Finding nothing, Lar heads on back to our room, but is stopped in his tracks by another loud bang/thump, then another. He could not figure out where they were coming from, as the thumps seemingly reverberated throughout that part of the house, including the game room/bar directly beneath. He searched high and low, went to the basement and up again, but found nothing.

So Lar, probably pooping his pants at that point (hee hee), went back to our bedroom, drowsed off, but was woken by sounds in OUR room now. (AAAAAAiiiiiiiii!!!!)

The cord on the back of our new flat screen TV, which sets on a highboy across from our bed, was thrashing wildly against the back of the highboy, as if, in Lar's words, "it was trying to get our attention."

Holy butthole! Strong words coming from a man who thinks I am mildly insane amusing with my strong belief in the paranormal.

In fact, if he knew I was making public his newfound belief (which, truth be told, most likely isn't all that strong -- he's just a bit spooked right now), he'd scowl really HARD at me and then not speak to me for, like, days.

Hopefully, the kids' toys won't go off in the middle of the night (a recurrent problem with us, beginning in our first home, when our firstborn was around two years old). Really, I simply hate that. Exploding light bulbs, televisions turning on and off, thrashing cords, thumps I can deal with, but toy cars and talking dolls having a party at three a.m.? Awful.

Friday, January 04, 2008

I'm Optimistic...

Albeit cautiously so...Thrilled as I am that my boy, John Edwards, won second place in Iowa, I was hoping he'd top Obama. I like Obama, truly I do, but at this stage in his (young) political career, I also believe that he's not quite ready for primetime, something I concluded while watching the '07 debates, wherein he, in my humble opinion, was trumped by both Edwards and Clinton. I appreciate his youth (please, dear Jeeves, no more of the "old boys," which includes Hillary "Special Interest" Clinton), and he appears to have a wonderful vision, an enthusiasm for real change, as well as possessing a gift for inspirational eloquence, but...

Okay, I'm going to be brutally frank here -- forget the inexperience angle...

It's his hair. Obama just doesn't have the hair to lead this country. Perhaps in a few years, yes, if he allows it to fill in, grows it a bit longer, uses a smidgen of product.

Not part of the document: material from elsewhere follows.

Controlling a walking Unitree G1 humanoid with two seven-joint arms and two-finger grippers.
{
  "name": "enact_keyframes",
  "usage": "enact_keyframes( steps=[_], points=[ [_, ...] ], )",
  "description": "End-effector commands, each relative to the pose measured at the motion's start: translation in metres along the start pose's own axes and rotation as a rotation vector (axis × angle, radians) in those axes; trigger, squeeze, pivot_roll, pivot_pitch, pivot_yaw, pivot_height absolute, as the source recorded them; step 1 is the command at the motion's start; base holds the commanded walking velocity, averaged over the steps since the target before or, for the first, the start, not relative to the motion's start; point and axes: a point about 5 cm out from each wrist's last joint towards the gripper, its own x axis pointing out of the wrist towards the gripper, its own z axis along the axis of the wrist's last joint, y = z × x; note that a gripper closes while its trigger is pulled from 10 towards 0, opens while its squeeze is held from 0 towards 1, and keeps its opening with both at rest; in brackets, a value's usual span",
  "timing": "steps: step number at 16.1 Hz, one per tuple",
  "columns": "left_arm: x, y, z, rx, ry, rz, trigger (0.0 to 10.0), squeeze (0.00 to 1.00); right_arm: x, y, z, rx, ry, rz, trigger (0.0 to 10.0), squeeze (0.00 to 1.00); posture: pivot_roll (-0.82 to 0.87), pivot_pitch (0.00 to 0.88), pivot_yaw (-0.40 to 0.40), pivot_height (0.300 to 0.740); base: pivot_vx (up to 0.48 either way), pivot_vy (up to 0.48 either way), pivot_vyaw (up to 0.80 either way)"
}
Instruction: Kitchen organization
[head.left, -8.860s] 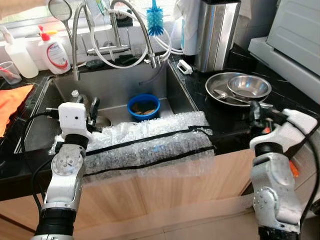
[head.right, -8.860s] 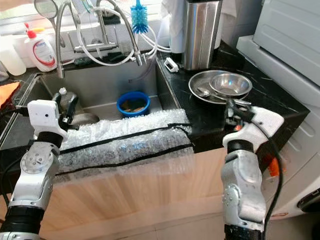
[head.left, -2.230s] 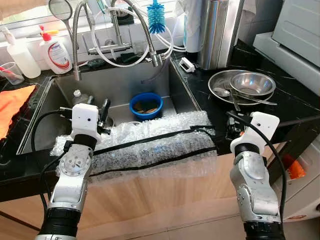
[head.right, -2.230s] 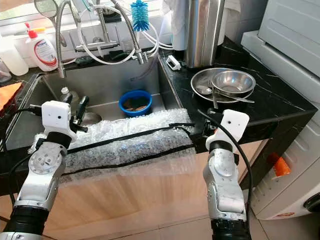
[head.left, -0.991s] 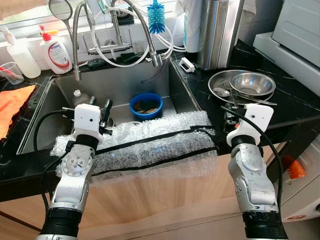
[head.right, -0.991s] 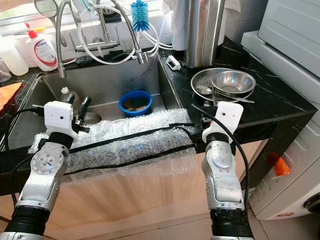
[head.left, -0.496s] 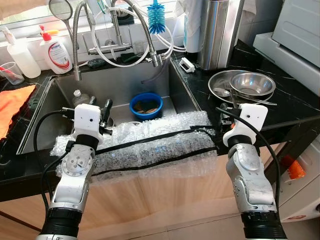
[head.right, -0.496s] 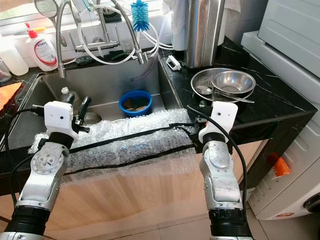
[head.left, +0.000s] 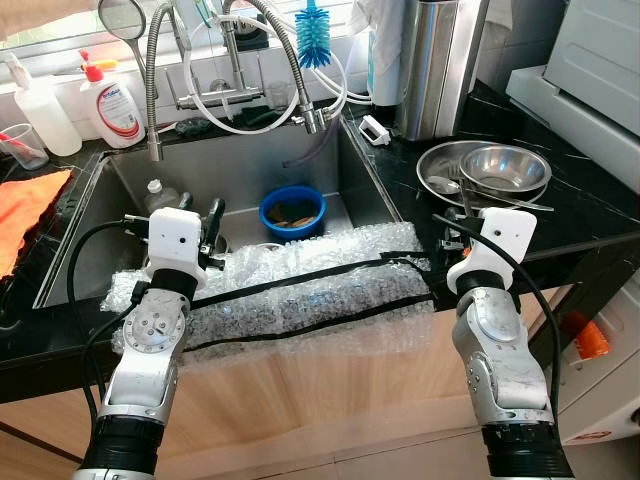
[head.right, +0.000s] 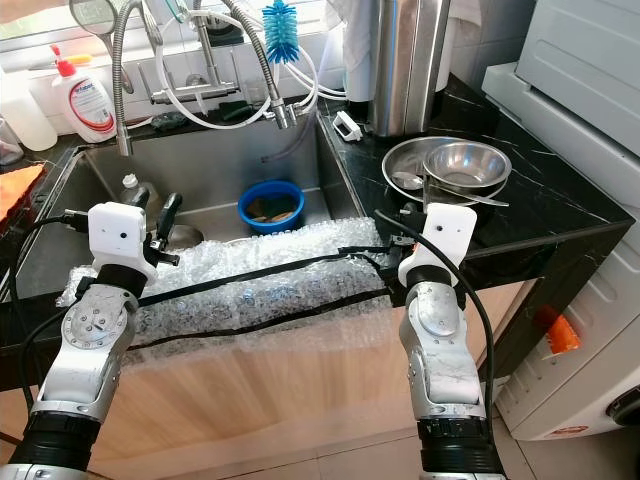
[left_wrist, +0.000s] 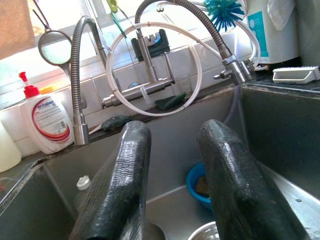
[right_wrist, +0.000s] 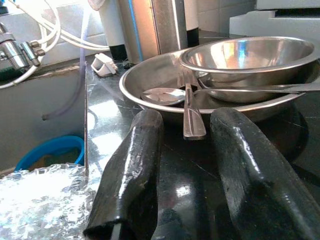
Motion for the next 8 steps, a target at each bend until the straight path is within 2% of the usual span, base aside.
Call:
enact_keyframes(
  steps=[1,2,3,4,5,6,8],
  points=[
    [-0.0005,0.0009,-0.0014,0.017,0.006,-0.001,10.0,0.00,0.0031,0.0031,0.0024,0.003,0.003,-0.006,10.0,0.00,-0.16,0.000,0.082,0.740,0.000,0.000,0.00],
    [-0.0006,0.0007,-0.0016,0.018,0.007,-0.002,10.0,0.00,0.0032,0.0020,0.0021,0.004,0.005,-0.014,10.0,0.00,-0.16,0.000,0.082,0.740,0.000,0.000,0.00],
    [-0.0005,0.0007,-0.0017,0.018,0.007,-0.002,10.0,0.00,0.0033,0.0020,0.0022,0.004,0.005,-0.012,9.4,0.00,-0.15,0.000,0.080,0.740,0.000,0.000,0.00],
    [-0.0005,0.0007,-0.0018,0.019,0.006,-0.001,10.0,0.00,0.0033,0.0027,0.0028,0.002,0.001,-0.006,0.7,0.00,-0.15,0.000,0.080,0.740,0.000,0.000,0.00],
    [-0.0006,0.0007,-0.0018,0.019,0.006,-0.002,10.0,0.00,0.0032,0.0031,0.0033,0.002,-0.001,-0.003,0.1,0.00,-0.15,0.000,0.080,0.740,0.000,0.000,0.00],
    [-0.0005,0.0004,-0.0019,0.018,0.006,-0.002,10.0,0.00,0.0033,0.0030,0.0032,0.002,0.000,-0.004,1.5,0.00,-0.16,0.000,0.081,0.740,0.000,0.000,0.00],
    [-0.0004,0.0005,-0.0018,0.018,0.006,-0.002,10.0,0.00,0.0033,0.0032,0.0031,0.002,0.002,-0.003,1.9,0.00,-0.16,0.000,0.080,0.740,0.000,0.000,0.00]
  ],
)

Until then, however, Edwards has him beat by a mile.

I feel confident that, with John Edwards in office, his bouncy, glimmering locks will be a bright beacon, a floodlight of cinnamon-scented hope that shall lead us down the path toward a better America.








God, I'm an asshole. I am nothing but a superficial, hair-loving asshole.











Aaaanyway.

Let's be serious for a moment here. John Edwards must be president. It is imperative that he be in charge, and here's why: The man will bring change to America; the man will bring our troops home; the man will see to it that our children receive affordable health care, and the man will dig us out of the seemingly endless pit of debt, corruption, and universal hatred. The man will rescue the drowning middle class, breathe life back into it, maybe give it a cherry Popsycle.

Don't have faith? Well, that may be because you haven't been watching, reading enough Edwards (mayhap his hair blinded you with its brilliance?), but I implore you to do so now. Listen to what he says, and not just for a few minutes here and there. Really listen to what he says, how he says it, read his statements, watch his mannerisms (ignore his blinky eyes, if you can -- hell, we all have quirks, a tic or two, don't we?), pay attention to his body language, all of which not only sound and look sincere, they are sincere.

Plus, he's got balls of iron.

Take into consideration what folks like
this have to say about the candidates instead of, um, Oprah.

"I absolutely believe to my soul that this corporate greed and corporate power has an ironclad hold on our democracy."